Appellants claim the County relied on false declarations. But there is nothing inconsistent in Dean’s statements that he received input from everyone at the commander meeting, that Barrios left for a portion of the meeting, and that they did not have a full discussion regarding the candidates. While some commanders state that no discussion occurred, this does not show that false reasons were advanced for the promotion decisions. Nor do the commanders’ identification of the ratings they made contradict the evidence of the sources of their information. Even if we were to agree with appellants’ claim that inconsistencies in the declarations renders them lies, “[t]he pertinent statutes do not prohibit lying, they prohibit discrimination.” (Guz, supra, 24 Cal.4th at p. 361.) Finally, the record does not support appellants’ claims of spoliation of evidence.

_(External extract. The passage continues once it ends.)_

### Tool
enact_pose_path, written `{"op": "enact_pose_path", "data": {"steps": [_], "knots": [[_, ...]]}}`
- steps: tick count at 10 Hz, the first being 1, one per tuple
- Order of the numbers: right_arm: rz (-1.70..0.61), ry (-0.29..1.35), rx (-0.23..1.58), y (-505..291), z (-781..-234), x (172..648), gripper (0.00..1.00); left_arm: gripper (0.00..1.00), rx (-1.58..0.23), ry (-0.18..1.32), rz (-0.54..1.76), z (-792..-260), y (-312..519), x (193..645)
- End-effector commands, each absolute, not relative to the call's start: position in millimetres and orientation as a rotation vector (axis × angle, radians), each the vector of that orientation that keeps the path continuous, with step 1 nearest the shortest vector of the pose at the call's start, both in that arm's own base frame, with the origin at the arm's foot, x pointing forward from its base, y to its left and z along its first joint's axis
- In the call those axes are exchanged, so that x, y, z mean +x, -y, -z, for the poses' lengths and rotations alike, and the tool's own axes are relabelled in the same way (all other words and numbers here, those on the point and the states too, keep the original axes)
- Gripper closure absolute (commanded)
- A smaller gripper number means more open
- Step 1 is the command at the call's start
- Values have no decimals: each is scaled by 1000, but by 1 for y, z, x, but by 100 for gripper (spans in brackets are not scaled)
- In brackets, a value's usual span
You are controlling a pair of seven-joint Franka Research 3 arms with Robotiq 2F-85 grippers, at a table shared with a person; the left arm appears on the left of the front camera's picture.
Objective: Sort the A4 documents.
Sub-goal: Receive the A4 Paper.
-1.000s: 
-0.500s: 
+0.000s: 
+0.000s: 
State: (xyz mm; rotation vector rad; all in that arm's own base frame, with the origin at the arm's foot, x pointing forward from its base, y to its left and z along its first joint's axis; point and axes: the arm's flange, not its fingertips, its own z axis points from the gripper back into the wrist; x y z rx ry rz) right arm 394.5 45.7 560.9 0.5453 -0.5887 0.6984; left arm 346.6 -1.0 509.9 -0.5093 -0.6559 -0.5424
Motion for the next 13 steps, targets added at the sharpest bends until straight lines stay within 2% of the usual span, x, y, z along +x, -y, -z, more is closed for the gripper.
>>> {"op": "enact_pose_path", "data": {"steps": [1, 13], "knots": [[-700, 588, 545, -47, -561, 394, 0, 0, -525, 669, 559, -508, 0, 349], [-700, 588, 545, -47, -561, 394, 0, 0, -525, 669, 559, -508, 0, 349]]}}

Failure to prevent discrimination

Because the court found that discrimination was not established, summary judgment was properly entered for the cause of action for “fail[ing] to take all reasonable steps necessary to prevent discrimination and harassment from occurring” (Gov. Code, § 12940, subd. (k)). (Carter v. California Dept. of Veterans Affairs (2006) 38 Cal.4th 914, 925, fn. 4; Featherstone, supra, 10 Cal.App.5th at p. 1166.)

DISPOSITION

The judgment is affirmed. Respondents shall recover their costs on appeal.

NOT TO BE PUBLISHED.

TANGEMAN, J.

We concur:

GILBERT, P. J.

PERREN, J.

Vincent J. O’Neill, Jr., Judge

Superior Court County of Ventura

______________________________

Keith A. Fink & Associates, Keith A. Fink and Sarah E. Hernandez, for Plaintiffs and Appellants.

Lawrence Beach Allen & Choi, Paul B. Beach, James S. Eicher, Jr., and Rocco Zambito, Jr., for Defendants and Respondents.